The owner of two local television stations in Lloydminster closed them on Tuesday, abruptly ending the work of 19 employees and ending more than 60 years of local transmission.
Stingray Group, a media conglomerate with several dozen radio and television stations throughout the country, announced the closure of CKSA-TV and CITL-TV at a staff meeting on May 13. A former employee who lost his work on Tuesday on social networks that there was no advanced notice of closures. The stations closed that day, denying workers the opportunity to send a farewell transmission.
CKSA began transmitting in 1960, while Citl was launched in 1976. Both were affiliated for larger means, including CBC, Global and CTV.
Steve Jones, president of Stingray Radio, said that the financial situation of the points of sale had deteriorated for years and became especially serious after the Covid-19 pandemic.
“It was an absolutely agonizing decision,” he said. “The fragmentation of audiences on different digital and transmission platforms, and far from air television, has been an important factor. The migration of some advertisers to the digital has also been a factor.”
According to Jones, stations revenues decreased by more than 50 percent in the last six years.
Jones said that Stingray spent months trying to find a buyer for the stations and that the regional manager of the company for Alberta spoke with the mayor of Lloydminster about the closure.
But Mayor Gerald Aalbers played that statement.
“This was a total surprise,” Aalbers said. “I would certainly have welcomed the opportunity to at least try to change your mind if that opportunity had given me. But it wasn’t. So I was as in the dark as the employees who received their news on Tuesday morning.”
Aalbers said that people in Lloydminster, which extends to Horcajadas on the border of Alberta-Asakatchewan, and surrounding communities will now have to trust Edmonton and Saskatoon for local news.
“It was deeply sad from the perspective that we are losing an icon in our city,” Aalbers said. “The community’s fabric really shakes.
“How will the community information be shared? How are sporting events for the future being recorded and captured? Simply opens a lot of things from the perspective of the city’s communications.”

Aalbers also said that the loss of stations is indicative of the broader problem of the decrease in local news in Canada.
“There has been a lot of conversation in the country about how we try to maintain the content of the Canadian media,” he said. “Certainly, CBC, CTV, Global has provided great coverage throughout Canada, but who fed that information with an important event here in Lloydminster? It was our local television station.”

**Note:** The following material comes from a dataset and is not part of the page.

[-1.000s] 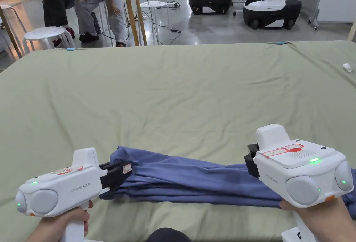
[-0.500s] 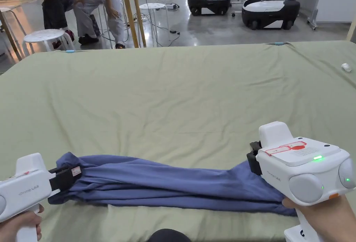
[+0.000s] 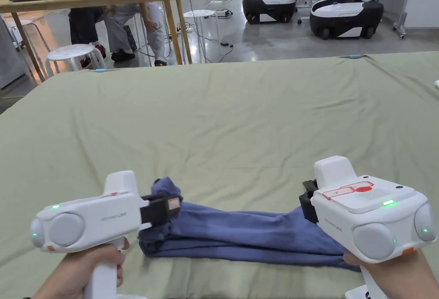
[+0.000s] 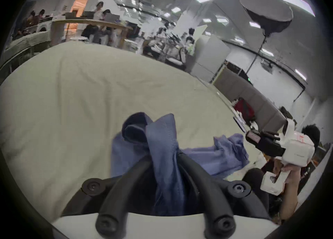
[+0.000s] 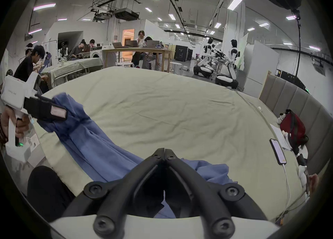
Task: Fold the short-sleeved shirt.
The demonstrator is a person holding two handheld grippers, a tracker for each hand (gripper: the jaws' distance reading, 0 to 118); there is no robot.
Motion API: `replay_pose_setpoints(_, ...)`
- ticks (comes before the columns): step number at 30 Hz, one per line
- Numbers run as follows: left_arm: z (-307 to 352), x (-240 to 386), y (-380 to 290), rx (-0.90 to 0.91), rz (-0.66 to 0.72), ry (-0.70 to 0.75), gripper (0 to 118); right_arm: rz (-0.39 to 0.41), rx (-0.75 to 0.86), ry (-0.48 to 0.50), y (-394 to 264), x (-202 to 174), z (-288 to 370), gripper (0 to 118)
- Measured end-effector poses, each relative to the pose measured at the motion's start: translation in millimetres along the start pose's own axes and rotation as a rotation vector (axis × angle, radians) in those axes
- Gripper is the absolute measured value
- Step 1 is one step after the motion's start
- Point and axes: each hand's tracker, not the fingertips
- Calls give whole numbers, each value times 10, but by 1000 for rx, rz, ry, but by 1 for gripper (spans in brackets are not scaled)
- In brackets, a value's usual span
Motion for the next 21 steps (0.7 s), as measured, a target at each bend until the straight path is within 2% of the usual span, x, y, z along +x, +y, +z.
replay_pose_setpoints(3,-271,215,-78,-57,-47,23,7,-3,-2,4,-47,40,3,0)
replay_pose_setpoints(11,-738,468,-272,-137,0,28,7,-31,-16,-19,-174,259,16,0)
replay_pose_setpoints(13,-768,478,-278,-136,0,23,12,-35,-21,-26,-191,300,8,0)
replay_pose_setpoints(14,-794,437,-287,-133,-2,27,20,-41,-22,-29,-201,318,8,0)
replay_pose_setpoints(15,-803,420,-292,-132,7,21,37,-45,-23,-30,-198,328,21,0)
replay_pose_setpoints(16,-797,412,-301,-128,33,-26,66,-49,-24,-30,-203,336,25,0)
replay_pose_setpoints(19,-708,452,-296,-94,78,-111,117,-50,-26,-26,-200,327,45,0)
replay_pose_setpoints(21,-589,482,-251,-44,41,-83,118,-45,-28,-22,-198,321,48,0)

Lloydminster continues to have at least one local newspaper, the source of Meridian, and still houses several local radio stations, including a property of Stingray Radio. Jones said there were no plans to close any of Stingray’s radio stations in the area.

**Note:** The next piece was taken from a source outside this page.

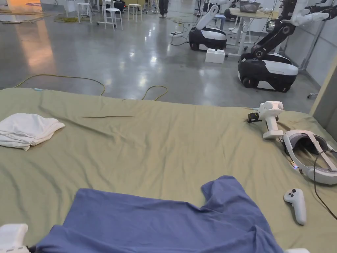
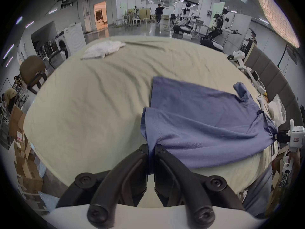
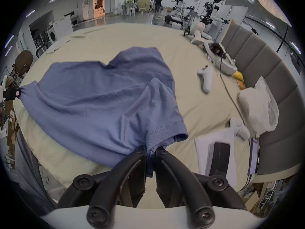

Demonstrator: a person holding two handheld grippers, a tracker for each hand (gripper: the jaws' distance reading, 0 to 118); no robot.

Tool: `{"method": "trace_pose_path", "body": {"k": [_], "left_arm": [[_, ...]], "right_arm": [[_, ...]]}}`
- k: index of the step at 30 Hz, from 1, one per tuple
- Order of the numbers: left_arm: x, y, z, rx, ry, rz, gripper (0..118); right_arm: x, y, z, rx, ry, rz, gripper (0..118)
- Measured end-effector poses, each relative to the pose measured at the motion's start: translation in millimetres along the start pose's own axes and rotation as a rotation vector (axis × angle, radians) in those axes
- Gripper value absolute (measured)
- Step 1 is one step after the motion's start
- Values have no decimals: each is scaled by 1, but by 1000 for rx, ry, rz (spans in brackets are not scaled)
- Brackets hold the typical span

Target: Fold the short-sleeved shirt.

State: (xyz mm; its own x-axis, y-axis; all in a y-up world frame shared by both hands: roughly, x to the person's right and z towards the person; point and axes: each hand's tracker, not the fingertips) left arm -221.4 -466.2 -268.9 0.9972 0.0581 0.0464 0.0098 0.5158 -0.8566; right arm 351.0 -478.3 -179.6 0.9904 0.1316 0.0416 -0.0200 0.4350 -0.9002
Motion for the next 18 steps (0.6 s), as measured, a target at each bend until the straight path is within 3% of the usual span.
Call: {"method": "trace_pose_path", "body": {"k": [7, 15, 16, 18], "left_arm": [[-8, -52, -22, -77, 14, 24, 8], [-4, -59, -41, -102, 19, 13, 8], [-3, -57, -40, -99, 18, 19, 8], [-2, -51, -36, -91, 19, 25, 18]], "right_arm": [[-11, -39, -21, -65, -21, 8, 10], [-20, -46, -36, -51, -52, -36, 11], [-21, -45, -32, -47, -63, -35, 15], [-23, -40, -27, -33, -136, -25, 46]]}}
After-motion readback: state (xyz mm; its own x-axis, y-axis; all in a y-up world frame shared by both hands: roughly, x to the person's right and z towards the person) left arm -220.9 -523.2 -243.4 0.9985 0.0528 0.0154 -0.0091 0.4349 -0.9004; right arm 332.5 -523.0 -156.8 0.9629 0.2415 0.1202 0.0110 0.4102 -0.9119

‘Lloydlove’: former reporters weigh
CKSA and CITL were known for promoting journalists at the beginning of their careers, and generated a diaspora of prominent reporters that were coming throughout the country.

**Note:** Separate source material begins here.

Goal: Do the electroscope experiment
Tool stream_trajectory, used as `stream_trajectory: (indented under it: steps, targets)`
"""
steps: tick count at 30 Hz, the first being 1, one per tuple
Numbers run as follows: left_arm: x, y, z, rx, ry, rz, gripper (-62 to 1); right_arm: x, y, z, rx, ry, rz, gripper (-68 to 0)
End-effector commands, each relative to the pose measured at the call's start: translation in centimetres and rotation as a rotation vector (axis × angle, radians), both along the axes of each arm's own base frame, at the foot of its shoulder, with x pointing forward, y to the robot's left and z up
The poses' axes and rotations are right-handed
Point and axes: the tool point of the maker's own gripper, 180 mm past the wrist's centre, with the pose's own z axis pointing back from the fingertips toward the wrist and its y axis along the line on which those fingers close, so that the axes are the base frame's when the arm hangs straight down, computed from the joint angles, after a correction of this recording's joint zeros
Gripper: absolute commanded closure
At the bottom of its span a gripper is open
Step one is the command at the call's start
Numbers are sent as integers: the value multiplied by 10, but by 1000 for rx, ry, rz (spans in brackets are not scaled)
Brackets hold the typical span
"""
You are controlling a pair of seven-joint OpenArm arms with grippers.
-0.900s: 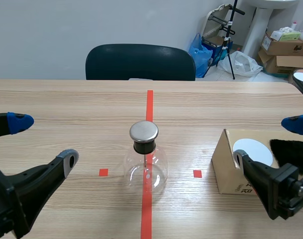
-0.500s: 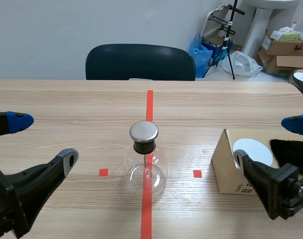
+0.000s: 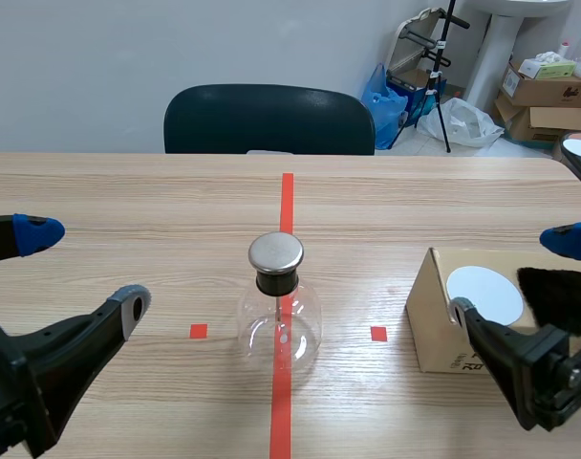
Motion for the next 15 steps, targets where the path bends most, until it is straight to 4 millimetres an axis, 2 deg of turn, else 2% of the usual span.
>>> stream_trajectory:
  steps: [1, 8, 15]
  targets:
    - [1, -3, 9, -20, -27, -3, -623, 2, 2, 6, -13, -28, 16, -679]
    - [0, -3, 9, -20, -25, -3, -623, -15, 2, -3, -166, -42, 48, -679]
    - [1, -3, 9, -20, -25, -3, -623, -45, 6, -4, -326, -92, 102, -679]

“I really don’t think I would be in TSN if it weren’t for CKSA and Lloydminster,” said the head of the TSN office Ottawa, Claire Hanna. “I could sink my teeth in many different sports, but also in so many different jobs within that, that I learned that I like to inform and like to anchor.”
Hanna, whose first full -time work was in CKSA, told her that she is worried that the decline of hunger local television stations to young reporters of opportunities to learn before moving to larger stations.
“Young people who enter this industry will not have a place to put their teeth, train, what is needed to be a journalist,” he said.
“Are we going to start throwing them into the air in TSN without much experience? And that worries me about the quality of journalism that we are going to deliver nationwide.”
The head of the Ottawa office of TSN, Claire Hanna, is one of the many experienced journalists who cries the loss of the Lloydmin Citl and CKSA television stations, abruptly closed this week. Hanna reflects on how he got the work and what he learned from him.
“It was a wonderful place,” said Brian Mudryks, who now works as a host of Sportscentre and game announcer for game for the Canadians of Montreal, but made a period on CKSA at the beginning of the race.
“Young people who were learning to transmit could do a lot, and obviously make mistakes, but improve and learn the trade.”
Station closures are still years of local stations that close throughout the country. According to the Canadian Center for Policies Alternatives, almost 2.5 million Canadians now live in a postal code with one or zero local media, twice the number in 2008.
Private radio and television points have decreased by nine percent since 2008, with CTV and Corus closures promoting a particularly strong decrease in 2024.
For communities with less than 100,000 people, each province and territory, except Ontario, has seen an absolute decrease in the number of local media.
“It is really sad for me for young journalists, and it is also really disappointing for those communities because I know how much what we did mean for them too,” said Carly Agro, a former Sportsnet presenter who launched her sports report career from CKSA.
“We were doing those communities and those people a really important service. We were telling them the stories and showing them the things that really mattered to them,” he said.
“If we were not doing it, those things would not receive the attention they deserved.”